↓↓↓
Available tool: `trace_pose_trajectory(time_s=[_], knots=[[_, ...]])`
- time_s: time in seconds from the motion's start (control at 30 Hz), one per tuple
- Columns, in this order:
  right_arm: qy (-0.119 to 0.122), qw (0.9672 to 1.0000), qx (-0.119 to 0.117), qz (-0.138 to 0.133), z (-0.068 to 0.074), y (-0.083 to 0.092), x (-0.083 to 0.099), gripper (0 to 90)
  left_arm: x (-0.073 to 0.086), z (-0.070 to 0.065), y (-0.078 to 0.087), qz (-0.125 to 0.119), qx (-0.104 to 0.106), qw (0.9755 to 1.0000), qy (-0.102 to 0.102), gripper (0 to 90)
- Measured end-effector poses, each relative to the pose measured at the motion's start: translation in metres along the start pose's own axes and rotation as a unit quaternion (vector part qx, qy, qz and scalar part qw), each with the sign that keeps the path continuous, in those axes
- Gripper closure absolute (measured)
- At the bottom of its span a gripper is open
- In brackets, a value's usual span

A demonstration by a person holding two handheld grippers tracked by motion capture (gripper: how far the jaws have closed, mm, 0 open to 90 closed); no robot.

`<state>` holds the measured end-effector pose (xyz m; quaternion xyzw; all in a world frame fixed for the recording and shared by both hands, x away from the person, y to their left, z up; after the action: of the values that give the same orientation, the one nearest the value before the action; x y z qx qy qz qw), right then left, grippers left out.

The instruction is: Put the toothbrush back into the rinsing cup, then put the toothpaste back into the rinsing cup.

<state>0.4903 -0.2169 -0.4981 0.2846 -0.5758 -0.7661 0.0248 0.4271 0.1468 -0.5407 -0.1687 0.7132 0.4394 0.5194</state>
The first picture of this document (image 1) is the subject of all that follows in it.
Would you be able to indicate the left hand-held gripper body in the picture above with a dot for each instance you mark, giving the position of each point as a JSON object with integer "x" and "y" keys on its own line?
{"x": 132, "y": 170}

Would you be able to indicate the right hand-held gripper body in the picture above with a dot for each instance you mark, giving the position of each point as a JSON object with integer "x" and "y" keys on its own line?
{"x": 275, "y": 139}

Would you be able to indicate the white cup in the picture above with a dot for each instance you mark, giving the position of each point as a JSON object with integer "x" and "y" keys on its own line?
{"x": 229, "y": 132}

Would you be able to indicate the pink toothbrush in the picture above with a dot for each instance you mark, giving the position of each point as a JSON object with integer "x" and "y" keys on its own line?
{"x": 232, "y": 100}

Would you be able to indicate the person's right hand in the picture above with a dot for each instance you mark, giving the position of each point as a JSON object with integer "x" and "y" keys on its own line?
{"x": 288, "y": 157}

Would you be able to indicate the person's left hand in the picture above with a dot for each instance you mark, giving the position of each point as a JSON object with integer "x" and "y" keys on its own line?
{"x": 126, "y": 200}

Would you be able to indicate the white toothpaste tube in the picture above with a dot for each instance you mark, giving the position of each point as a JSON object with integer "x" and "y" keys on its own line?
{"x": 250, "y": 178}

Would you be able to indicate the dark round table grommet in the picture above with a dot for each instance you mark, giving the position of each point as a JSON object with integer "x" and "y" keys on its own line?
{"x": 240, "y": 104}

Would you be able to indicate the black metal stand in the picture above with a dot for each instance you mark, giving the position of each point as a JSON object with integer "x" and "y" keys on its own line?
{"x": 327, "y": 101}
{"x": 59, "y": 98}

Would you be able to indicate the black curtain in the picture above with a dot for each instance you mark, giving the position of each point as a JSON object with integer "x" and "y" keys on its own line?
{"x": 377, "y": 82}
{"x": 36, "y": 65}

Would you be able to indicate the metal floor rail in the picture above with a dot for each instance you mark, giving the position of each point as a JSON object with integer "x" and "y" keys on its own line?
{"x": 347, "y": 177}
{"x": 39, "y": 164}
↑↑↑
== Assignment ==
The lines you need are those with the word "then"; list them from the entries.

== Completed exercise ==
`<state>` holds the measured end-effector pose (xyz m; quaternion xyzw; all in a world frame fixed for the recording and shared by both hands, x away from the person, y to their left, z up; after the action: of the values that give the same orientation, the one nearest the value before the action; x y z qx qy qz qw), right then left, grippers left out.
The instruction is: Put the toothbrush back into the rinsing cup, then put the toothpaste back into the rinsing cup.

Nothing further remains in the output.